▶ EXERCISE DIRECTIONS
Copy from the first line below down to and including the line with "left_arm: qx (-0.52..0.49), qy". Skip the pictures.

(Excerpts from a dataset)
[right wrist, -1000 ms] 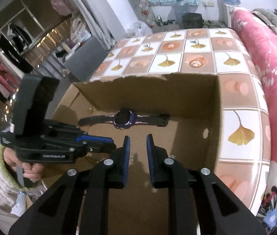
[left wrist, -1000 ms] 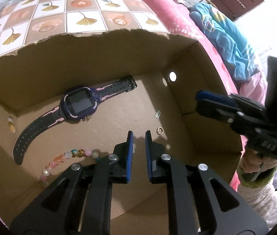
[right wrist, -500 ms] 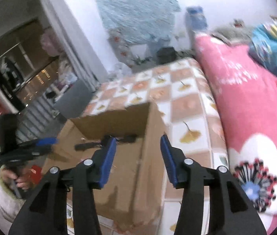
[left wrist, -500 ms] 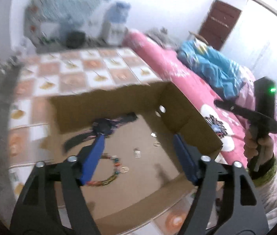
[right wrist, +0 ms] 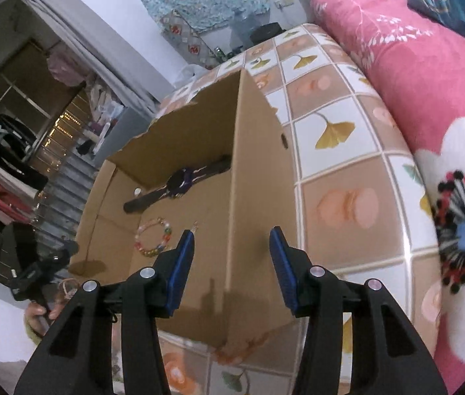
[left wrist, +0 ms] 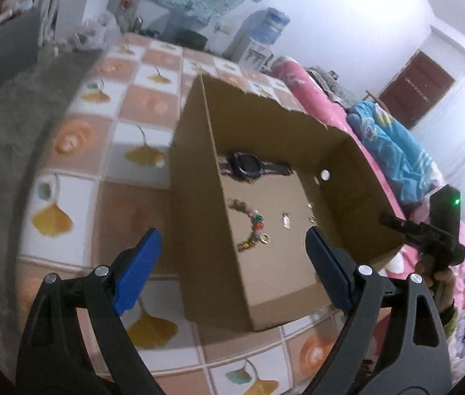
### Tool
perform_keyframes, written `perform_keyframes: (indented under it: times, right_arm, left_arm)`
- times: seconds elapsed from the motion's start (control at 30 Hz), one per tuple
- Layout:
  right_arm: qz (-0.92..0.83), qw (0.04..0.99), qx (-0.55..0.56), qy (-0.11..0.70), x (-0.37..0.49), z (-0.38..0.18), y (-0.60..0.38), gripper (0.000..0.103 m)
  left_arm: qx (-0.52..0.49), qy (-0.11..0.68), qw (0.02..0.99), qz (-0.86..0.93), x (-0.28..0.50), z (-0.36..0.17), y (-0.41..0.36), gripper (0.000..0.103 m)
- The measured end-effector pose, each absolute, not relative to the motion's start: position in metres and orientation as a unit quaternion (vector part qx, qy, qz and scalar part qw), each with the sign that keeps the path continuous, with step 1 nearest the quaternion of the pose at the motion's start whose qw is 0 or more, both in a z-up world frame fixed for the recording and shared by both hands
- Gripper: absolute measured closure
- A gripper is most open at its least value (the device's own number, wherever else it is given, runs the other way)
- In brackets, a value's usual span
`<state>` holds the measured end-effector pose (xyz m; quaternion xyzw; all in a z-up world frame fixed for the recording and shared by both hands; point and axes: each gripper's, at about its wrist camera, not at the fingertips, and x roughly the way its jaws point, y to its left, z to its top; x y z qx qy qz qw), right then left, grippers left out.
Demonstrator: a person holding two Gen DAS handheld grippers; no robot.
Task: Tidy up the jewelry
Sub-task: 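Withdraw both tools from the box back over the table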
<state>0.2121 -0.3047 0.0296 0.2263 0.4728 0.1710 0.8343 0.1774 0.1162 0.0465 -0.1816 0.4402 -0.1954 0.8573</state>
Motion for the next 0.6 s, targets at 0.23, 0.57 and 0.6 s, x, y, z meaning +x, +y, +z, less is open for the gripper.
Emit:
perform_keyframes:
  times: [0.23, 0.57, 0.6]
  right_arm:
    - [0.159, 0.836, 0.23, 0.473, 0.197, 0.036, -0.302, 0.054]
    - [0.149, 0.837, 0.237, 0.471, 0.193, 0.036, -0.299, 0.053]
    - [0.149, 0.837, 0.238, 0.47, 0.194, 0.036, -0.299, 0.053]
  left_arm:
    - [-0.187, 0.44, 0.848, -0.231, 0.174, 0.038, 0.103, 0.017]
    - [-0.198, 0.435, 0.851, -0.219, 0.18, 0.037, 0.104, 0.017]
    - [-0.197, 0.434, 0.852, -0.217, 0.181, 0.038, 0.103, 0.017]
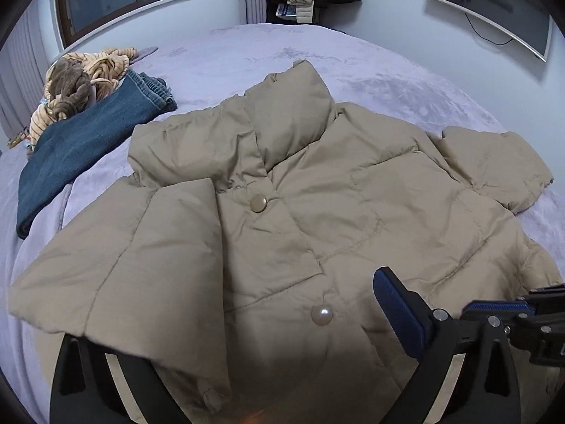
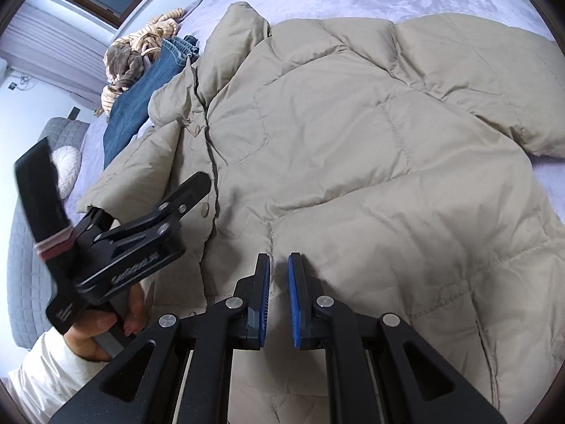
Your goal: Fold large clothes
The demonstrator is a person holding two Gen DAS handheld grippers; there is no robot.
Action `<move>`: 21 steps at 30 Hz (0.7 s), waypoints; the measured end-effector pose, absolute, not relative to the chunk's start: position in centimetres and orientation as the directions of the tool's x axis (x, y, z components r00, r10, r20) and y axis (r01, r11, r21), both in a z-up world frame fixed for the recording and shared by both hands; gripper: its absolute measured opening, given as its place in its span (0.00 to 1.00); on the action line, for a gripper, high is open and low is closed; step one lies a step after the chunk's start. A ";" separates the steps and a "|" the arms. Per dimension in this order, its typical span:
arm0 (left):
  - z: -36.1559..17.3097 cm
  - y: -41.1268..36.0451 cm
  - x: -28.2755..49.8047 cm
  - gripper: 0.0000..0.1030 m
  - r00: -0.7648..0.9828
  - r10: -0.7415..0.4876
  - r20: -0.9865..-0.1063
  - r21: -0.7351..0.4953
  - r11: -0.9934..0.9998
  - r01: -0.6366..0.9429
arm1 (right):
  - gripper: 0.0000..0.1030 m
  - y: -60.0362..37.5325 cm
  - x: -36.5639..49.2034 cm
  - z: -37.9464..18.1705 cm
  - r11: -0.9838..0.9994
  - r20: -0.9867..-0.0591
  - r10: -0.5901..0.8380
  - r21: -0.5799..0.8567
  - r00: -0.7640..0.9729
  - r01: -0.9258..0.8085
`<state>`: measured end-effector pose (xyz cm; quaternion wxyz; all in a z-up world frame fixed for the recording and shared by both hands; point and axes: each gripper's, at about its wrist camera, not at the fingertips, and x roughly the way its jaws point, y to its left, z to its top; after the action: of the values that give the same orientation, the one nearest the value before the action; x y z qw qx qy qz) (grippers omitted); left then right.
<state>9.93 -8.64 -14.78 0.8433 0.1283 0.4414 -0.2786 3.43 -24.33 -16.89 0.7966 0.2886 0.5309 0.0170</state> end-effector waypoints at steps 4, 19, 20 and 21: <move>-12.5 -3.2 10.2 0.98 0.484 -0.371 -0.792 -0.075 0.847 0.526 | 0.25 -25.4 1.6 -15.8 0.858 -0.841 0.317 0.451 0.439 0.244; -18.1 15.8 9.0 0.98 0.485 0.064 -0.872 0.160 0.974 0.158 | 0.80 -5.0 9.0 -11.4 0.955 -0.847 0.099 -0.067 0.522 -0.290; -18.4 15.7 9.6 0.98 0.491 0.075 -0.868 0.158 0.979 0.130 | 0.80 -3.9 9.4 -11.7 0.947 -0.843 0.079 -0.102 0.532 -0.303; -18.5 15.8 10.4 0.98 0.497 0.081 -0.864 0.149 0.984 0.097 | 0.80 -2.9 10.1 -12.1 0.942 -0.841 0.056 -0.135 0.539 -0.308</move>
<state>10.36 15.84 -18.51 0.8606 0.0890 0.5015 -0.0046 10.10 -2.93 -12.08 0.8668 -0.1344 0.4686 0.1050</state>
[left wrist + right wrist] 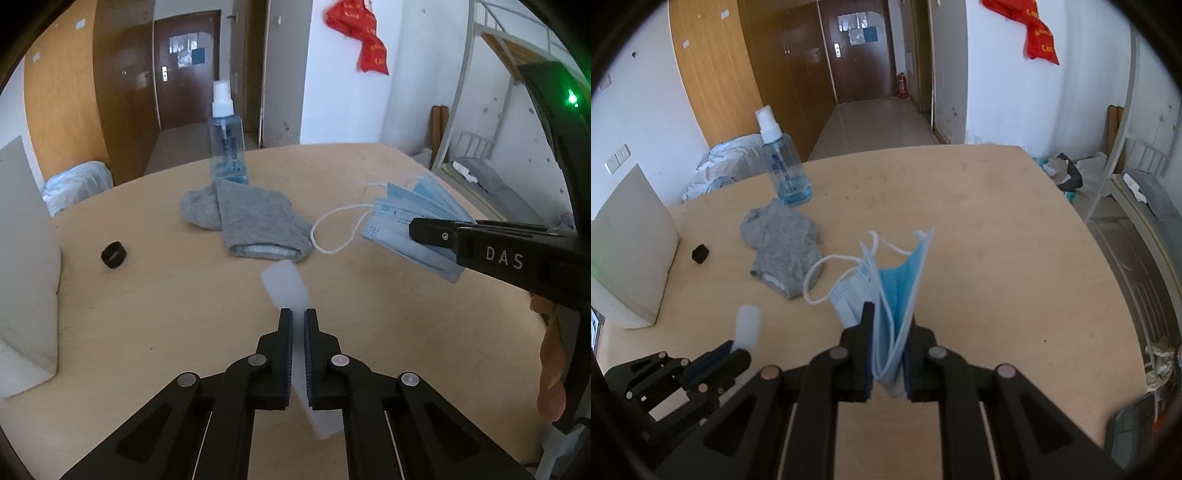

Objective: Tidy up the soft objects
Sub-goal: 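Grasp the white plastic strip with the left gripper while the right gripper holds the mask, then carry the strip and the mask with both grippers over the white foam box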

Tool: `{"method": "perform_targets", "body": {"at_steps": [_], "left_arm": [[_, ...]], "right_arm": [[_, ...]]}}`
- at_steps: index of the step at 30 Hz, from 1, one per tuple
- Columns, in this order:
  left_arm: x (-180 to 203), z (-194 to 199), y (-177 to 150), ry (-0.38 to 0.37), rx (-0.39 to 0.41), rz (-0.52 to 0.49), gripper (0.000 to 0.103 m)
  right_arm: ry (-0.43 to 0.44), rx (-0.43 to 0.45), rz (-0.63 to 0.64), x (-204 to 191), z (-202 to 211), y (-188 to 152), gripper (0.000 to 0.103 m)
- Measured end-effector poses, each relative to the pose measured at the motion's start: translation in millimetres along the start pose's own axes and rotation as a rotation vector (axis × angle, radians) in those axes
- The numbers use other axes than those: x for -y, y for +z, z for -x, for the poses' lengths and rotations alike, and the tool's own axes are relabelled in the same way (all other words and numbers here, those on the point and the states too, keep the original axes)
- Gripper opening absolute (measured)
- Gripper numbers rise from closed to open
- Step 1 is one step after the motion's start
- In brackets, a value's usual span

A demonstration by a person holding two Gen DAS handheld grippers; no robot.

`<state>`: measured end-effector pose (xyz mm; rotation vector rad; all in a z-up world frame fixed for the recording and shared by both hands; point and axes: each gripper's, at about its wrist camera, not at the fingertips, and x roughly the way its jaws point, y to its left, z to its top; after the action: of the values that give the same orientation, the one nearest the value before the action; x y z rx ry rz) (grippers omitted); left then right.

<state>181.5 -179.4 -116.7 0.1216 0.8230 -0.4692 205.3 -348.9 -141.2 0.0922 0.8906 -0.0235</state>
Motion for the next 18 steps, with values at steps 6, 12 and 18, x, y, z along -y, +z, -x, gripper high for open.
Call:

▶ WRITTEN SOLUTION
[right wrist, -1000 ms] 
[left wrist, -1000 ms] 
[right wrist, -500 ms] 
[left wrist, -500 ms] 
[right wrist, +0 ms] 
[left wrist, +0 ms] 
### Tool
perform_keyframes, written `perform_keyframes: (indented under it: times, right_arm, left_arm)`
- times: seconds elapsed from the motion's start (control at 30 Hz), one per tuple
- Layout:
  right_arm: qz (-0.92..0.83), qw (0.04..0.99), qx (-0.55..0.56), qy (-0.11..0.70), x (-0.37..0.49), z (-0.38..0.18), y (-0.60..0.38), gripper (0.000..0.103 m)
  left_arm: qx (-0.52..0.49), qy (-0.11..0.68), qw (0.02..0.99), qz (-0.86..0.93), x (-0.28..0.50), z (-0.36..0.17), y (-0.41..0.36), gripper (0.000..0.103 m)

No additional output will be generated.